Statistical Analyses
We calculated percentage agreement and kappa for five ordinal categories: Levels 1–5. Sublevels (eg, 1a, 1b, and 1c) were collapsed together for analyses. Percentage agreement measured exact agreement between curators for grading a unit of evidence, and kappa agreement measured inter-annotator agreement, taking into account the probability of agreement due to chance.48 Weighted kappa agreement was calculated based on a predefined linear weight matrix, with disagreements weighted based on the distance between levels of agreement (eg, Level 1 is closer to Level 2).49 We identified strategies for reconciling disagreements between experts based on the most common reasons for lack of agreement within the annotation framework. A weekly group discussion composed of at least one physician and other curators reconciled disagreements between librarians.
RESULTS
Data Sources
The selected guidelines included American College of Radiology appropriateness criteria for Acute Shoulder Pain, Minor Head Trauma, Knee Pain, and Colorectal Cancer Screening. Other guidelines and recommendations also included those for Ankle Pain and Pulmonary Embolism, and an American College of Physicians guideline for Low Back Pain (Supplementary Data). These encompassed X-ray imaging (extremities), CT scanning (head, chest, and extremities), and MRI (head, spine, and extremities).

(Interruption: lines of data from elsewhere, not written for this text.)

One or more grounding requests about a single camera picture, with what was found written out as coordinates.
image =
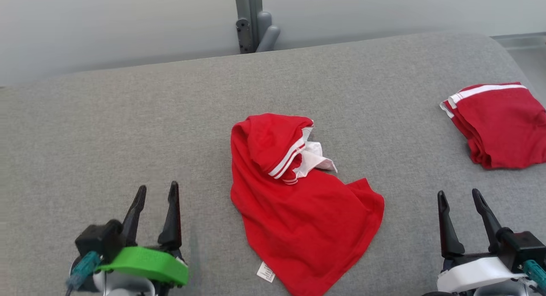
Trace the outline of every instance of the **white wall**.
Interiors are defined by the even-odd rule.
[[[276,49],[465,30],[546,32],[546,0],[263,0],[281,27]]]
[[[235,0],[0,0],[0,86],[238,53]]]
[[[436,30],[546,31],[546,0],[263,0],[277,49]],[[235,0],[0,0],[0,86],[238,54]]]

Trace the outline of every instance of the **red fabric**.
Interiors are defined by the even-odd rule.
[[[366,179],[345,185],[314,169],[289,185],[282,181],[289,172],[269,174],[310,125],[305,117],[265,114],[232,129],[232,202],[248,243],[294,296],[325,294],[366,251],[384,209]]]
[[[485,85],[469,86],[458,93]],[[484,168],[526,168],[546,162],[546,113],[524,86],[487,90],[459,100],[456,127],[467,137],[470,157]]]
[[[289,185],[294,185],[298,182],[298,179],[296,178],[296,173],[294,172],[295,168],[298,168],[302,164],[302,155],[298,154],[294,158],[294,160],[289,164],[288,169],[286,172],[282,175],[281,180],[283,180],[285,183]]]

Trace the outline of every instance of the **white label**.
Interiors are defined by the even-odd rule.
[[[264,279],[265,281],[271,283],[273,282],[273,279],[275,279],[275,274],[273,271],[265,265],[265,262],[262,261],[260,265],[260,269],[258,269],[258,273],[256,273],[258,277]]]

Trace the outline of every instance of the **metal bracket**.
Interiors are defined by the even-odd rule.
[[[242,18],[237,20],[237,37],[239,38],[239,49],[241,54],[252,53],[255,50],[252,43],[252,32],[248,20]]]

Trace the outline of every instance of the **gray table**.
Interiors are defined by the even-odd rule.
[[[471,84],[520,81],[508,53],[474,34],[418,34],[76,73],[8,87],[2,103],[3,289],[61,295],[74,238],[122,219],[148,185],[137,240],[161,231],[180,184],[191,282],[173,295],[286,295],[256,276],[230,201],[231,127],[272,112],[312,118],[314,139],[344,182],[366,177],[384,196],[380,231],[327,295],[419,295],[441,269],[436,193],[443,189],[468,252],[485,230],[470,190],[501,224],[546,240],[546,165],[485,171],[438,103]]]

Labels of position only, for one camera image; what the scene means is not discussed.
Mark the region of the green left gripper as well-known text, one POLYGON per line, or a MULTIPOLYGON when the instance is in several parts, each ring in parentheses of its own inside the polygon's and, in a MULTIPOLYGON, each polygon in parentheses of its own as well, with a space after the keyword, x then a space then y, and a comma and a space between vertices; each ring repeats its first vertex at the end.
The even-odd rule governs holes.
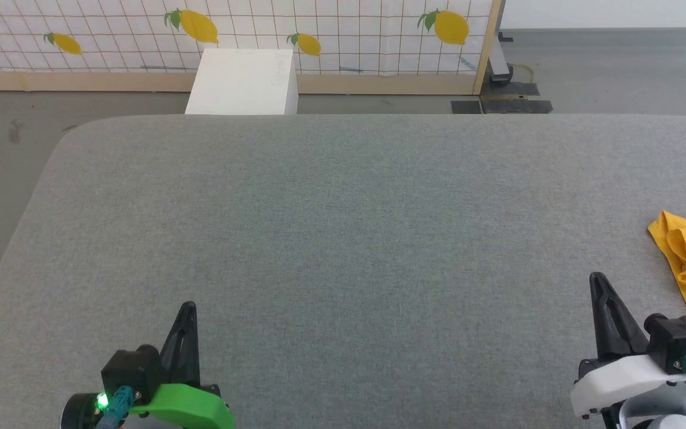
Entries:
POLYGON ((129 415, 148 414, 149 418, 180 428, 236 427, 226 402, 211 391, 198 389, 198 313, 193 301, 180 305, 160 358, 168 384, 161 385, 148 404, 131 407, 129 415))

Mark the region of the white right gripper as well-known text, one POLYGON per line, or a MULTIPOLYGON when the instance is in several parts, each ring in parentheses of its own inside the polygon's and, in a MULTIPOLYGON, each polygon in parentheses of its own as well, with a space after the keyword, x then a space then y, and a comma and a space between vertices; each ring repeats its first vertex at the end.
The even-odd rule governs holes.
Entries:
POLYGON ((605 274, 592 272, 589 285, 598 359, 618 360, 586 373, 572 386, 574 415, 618 404, 619 418, 686 416, 686 377, 668 374, 649 356, 638 355, 646 352, 648 339, 605 274))

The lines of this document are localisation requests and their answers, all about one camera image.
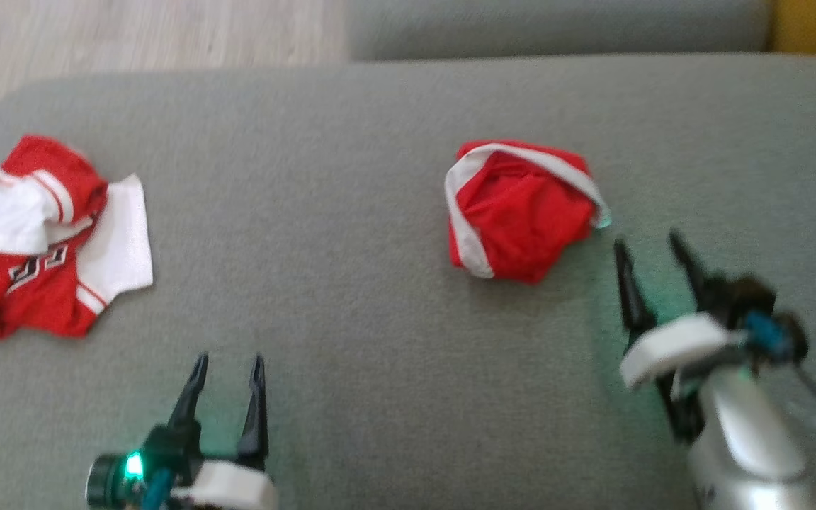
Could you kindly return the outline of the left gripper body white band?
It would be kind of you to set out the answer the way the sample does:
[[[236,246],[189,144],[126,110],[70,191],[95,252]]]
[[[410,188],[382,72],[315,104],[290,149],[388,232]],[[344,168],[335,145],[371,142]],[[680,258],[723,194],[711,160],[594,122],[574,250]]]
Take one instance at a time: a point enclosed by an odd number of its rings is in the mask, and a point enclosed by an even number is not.
[[[226,460],[205,461],[187,487],[176,487],[172,499],[223,509],[278,509],[278,491],[263,471]]]

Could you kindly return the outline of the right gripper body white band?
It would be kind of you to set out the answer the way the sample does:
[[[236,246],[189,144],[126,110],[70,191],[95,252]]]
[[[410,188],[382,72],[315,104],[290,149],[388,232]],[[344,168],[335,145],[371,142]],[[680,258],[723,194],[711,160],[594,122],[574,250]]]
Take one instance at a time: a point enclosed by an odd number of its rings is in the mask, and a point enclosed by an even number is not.
[[[749,443],[749,352],[740,333],[691,314],[641,334],[623,356],[629,390],[652,383],[674,439],[686,445]]]

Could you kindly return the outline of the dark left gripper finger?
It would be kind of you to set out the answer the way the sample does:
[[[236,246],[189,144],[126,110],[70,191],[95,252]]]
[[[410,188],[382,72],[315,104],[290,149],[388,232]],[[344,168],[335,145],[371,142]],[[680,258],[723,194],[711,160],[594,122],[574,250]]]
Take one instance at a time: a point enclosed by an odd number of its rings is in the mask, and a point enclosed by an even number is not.
[[[251,391],[245,426],[237,441],[237,464],[265,471],[268,457],[268,407],[266,406],[266,369],[262,355],[254,358],[249,376]]]
[[[208,373],[208,352],[201,352],[193,365],[191,374],[169,417],[167,426],[171,429],[181,429],[181,427],[193,426],[196,422],[196,409],[201,391],[206,384]]]

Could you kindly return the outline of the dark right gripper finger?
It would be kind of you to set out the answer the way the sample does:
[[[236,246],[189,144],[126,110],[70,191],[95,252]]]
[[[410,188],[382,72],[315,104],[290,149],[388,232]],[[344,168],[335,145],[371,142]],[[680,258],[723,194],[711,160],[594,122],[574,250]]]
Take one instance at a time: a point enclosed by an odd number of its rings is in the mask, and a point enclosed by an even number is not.
[[[671,252],[674,253],[674,258],[676,258],[678,265],[680,265],[689,281],[688,284],[696,301],[697,310],[715,313],[716,307],[719,306],[721,300],[721,281],[715,275],[707,273],[703,266],[699,264],[699,260],[693,255],[692,249],[684,241],[684,237],[679,230],[670,230],[668,242],[670,243]]]
[[[628,246],[621,237],[614,242],[614,256],[623,325],[630,338],[639,338],[657,326],[657,316],[641,293]]]

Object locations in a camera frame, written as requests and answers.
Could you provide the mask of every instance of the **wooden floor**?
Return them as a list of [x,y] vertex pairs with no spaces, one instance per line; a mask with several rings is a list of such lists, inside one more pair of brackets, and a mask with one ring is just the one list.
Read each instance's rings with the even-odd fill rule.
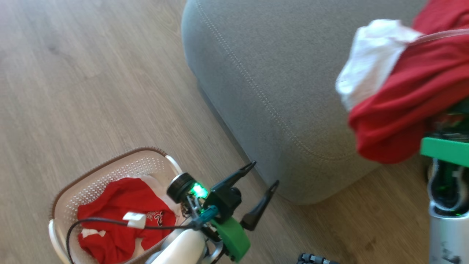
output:
[[[126,150],[157,146],[206,185],[244,160],[184,61],[184,0],[0,0],[0,263],[58,264],[49,204]],[[416,159],[382,167],[323,203],[276,196],[243,263],[427,263],[427,197]],[[243,179],[252,207],[266,186]]]

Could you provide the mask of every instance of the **laundry basket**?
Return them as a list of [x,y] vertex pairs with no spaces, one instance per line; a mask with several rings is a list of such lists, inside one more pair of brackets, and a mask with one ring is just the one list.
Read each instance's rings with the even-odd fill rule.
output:
[[[105,187],[113,181],[135,175],[143,175],[151,179],[152,189],[157,188],[158,197],[164,201],[169,208],[178,208],[169,197],[166,196],[166,188],[171,180],[182,171],[176,161],[158,148],[137,148],[111,159],[100,166],[92,169],[80,178],[66,186],[57,195],[51,208],[51,219],[49,221],[49,236],[55,252],[64,264],[69,264],[65,237],[70,226],[76,222],[78,206],[87,204],[97,199]],[[183,221],[179,210],[176,213],[176,224]],[[80,248],[77,236],[81,227],[75,228],[70,236],[70,253],[76,264],[97,264],[91,255]],[[140,254],[134,254],[132,259],[125,264],[136,263],[148,258],[151,253],[156,252],[162,242]]]

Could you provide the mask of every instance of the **sofa stitching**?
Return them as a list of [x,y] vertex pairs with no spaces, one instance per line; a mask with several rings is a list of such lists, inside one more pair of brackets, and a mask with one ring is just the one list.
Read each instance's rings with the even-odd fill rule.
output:
[[240,71],[244,79],[249,83],[249,85],[253,88],[253,90],[256,92],[256,95],[258,98],[261,100],[261,102],[267,107],[267,110],[270,112],[274,120],[277,122],[277,124],[282,128],[282,130],[287,134],[287,136],[293,140],[293,142],[306,154],[312,155],[319,157],[323,160],[339,160],[343,159],[345,157],[350,157],[353,155],[353,153],[341,155],[335,158],[331,157],[326,157],[319,155],[317,153],[314,153],[310,148],[308,148],[304,143],[302,143],[298,137],[291,131],[289,126],[283,121],[281,116],[278,114],[278,112],[275,110],[275,108],[272,106],[270,101],[268,100],[267,96],[264,94],[263,90],[257,85],[257,83],[254,81],[252,76],[248,73],[244,65],[241,63],[241,61],[236,57],[236,55],[233,53],[233,50],[230,48],[228,43],[225,41],[225,39],[222,37],[220,32],[217,30],[215,25],[211,22],[211,20],[208,18],[208,15],[205,13],[204,9],[201,6],[200,0],[196,0],[196,8],[202,17],[203,21],[205,24],[208,26],[208,28],[212,31],[214,34],[215,38],[220,42],[221,46],[227,53],[227,55],[232,59],[234,62],[235,67]]

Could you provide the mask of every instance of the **green plastic part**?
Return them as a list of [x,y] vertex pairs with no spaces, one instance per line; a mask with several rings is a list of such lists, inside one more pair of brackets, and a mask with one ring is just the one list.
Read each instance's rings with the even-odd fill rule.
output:
[[251,247],[251,242],[243,227],[233,217],[222,224],[215,220],[211,223],[217,228],[218,235],[223,240],[232,260],[238,263]]
[[420,154],[469,167],[469,143],[437,138],[422,139]]

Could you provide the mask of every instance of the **red garment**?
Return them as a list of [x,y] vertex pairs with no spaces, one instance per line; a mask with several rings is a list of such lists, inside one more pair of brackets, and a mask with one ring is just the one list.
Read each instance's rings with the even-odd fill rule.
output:
[[[467,0],[430,0],[413,28],[425,34],[469,28]],[[352,109],[358,152],[398,163],[420,149],[432,116],[469,96],[469,35],[408,47],[377,94]]]
[[[161,201],[141,179],[124,178],[109,183],[103,194],[95,201],[78,206],[77,218],[103,217],[122,221],[127,212],[147,215],[146,225],[168,225],[176,222],[174,213]],[[115,264],[132,257],[135,238],[143,238],[142,247],[147,250],[165,238],[171,230],[145,230],[121,225],[88,222],[84,228],[106,231],[101,237],[92,234],[83,238],[78,235],[80,246],[97,259],[100,264]]]

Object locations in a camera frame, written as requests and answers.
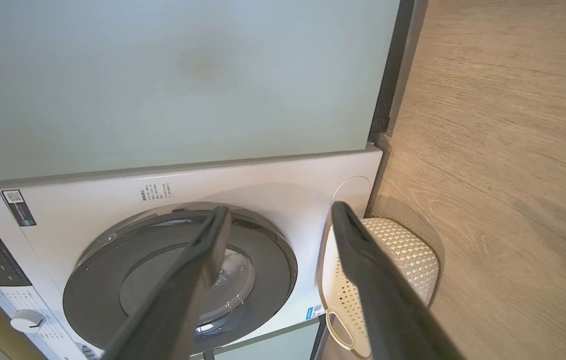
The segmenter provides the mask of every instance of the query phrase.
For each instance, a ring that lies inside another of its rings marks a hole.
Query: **basket handle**
[[[334,330],[334,328],[332,326],[333,319],[337,320],[340,323],[340,325],[343,327],[343,329],[347,333],[347,336],[351,339],[350,344],[348,344],[346,341],[341,339],[341,337],[339,337],[337,332]],[[345,324],[343,323],[343,321],[341,320],[341,318],[339,317],[339,315],[336,312],[334,312],[331,309],[327,310],[327,312],[325,313],[325,324],[327,325],[327,330],[329,330],[331,337],[334,339],[334,341],[337,344],[339,344],[341,347],[343,347],[343,349],[347,349],[347,350],[354,349],[354,337],[352,336],[352,334],[348,330],[347,326],[345,326]]]

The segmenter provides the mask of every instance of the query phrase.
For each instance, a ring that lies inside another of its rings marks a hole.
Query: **white dial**
[[[21,333],[38,333],[43,324],[45,316],[30,309],[18,310],[9,321],[9,325]]]

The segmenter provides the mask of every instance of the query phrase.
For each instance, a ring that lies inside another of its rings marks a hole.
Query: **frosted glass panel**
[[[0,180],[362,150],[399,0],[0,0]]]

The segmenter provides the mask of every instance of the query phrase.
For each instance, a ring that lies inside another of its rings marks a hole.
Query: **front-loading washing machine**
[[[201,353],[318,316],[333,201],[363,215],[381,150],[0,182],[0,307],[50,359],[96,359],[214,207],[230,239],[194,330]]]

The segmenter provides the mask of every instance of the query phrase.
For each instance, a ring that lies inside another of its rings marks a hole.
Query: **qr code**
[[[5,200],[7,200],[7,202],[10,204],[24,202],[23,198],[21,197],[21,192],[18,190],[4,191],[3,196],[5,196]]]

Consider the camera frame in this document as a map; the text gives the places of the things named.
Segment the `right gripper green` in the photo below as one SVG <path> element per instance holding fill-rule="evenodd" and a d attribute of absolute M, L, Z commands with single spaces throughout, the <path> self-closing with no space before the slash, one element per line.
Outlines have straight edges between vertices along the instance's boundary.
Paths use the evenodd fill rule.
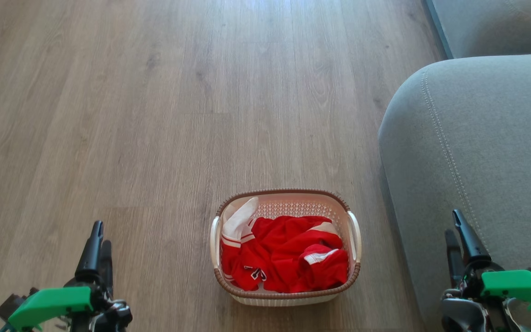
<path fill-rule="evenodd" d="M 531 310 L 531 269 L 505 270 L 491 262 L 491 256 L 463 212 L 455 209 L 452 217 L 463 245 L 463 254 L 454 231 L 447 229 L 445 243 L 451 288 L 460 286 L 465 299 L 515 298 L 529 304 Z"/>

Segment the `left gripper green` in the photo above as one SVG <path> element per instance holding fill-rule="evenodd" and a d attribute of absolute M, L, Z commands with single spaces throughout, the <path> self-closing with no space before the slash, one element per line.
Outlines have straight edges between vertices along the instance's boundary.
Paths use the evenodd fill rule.
<path fill-rule="evenodd" d="M 7 319 L 13 332 L 42 330 L 49 320 L 65 320 L 70 332 L 93 332 L 95 320 L 113 298 L 112 243 L 104 240 L 103 221 L 97 220 L 71 278 L 63 288 L 38 290 L 24 298 Z"/>

Distribution of Strength of Evidence
A total 9/120 units of evidence were classified as Level 1 (8%), 7/120 as Level 2 (6%), 2/120 as Level 3 (2%) and the majority, 99/120, as Level 5 (82%). Expert opinion was not limited to guidelines with no supportive studies. Rather, these often included studies that were not sufficient to support the specific unit of evidence (eg, I statement). A total 86/120 units of evidence (72%) were graded I; non-I and NS each had 17/120 (14%) units.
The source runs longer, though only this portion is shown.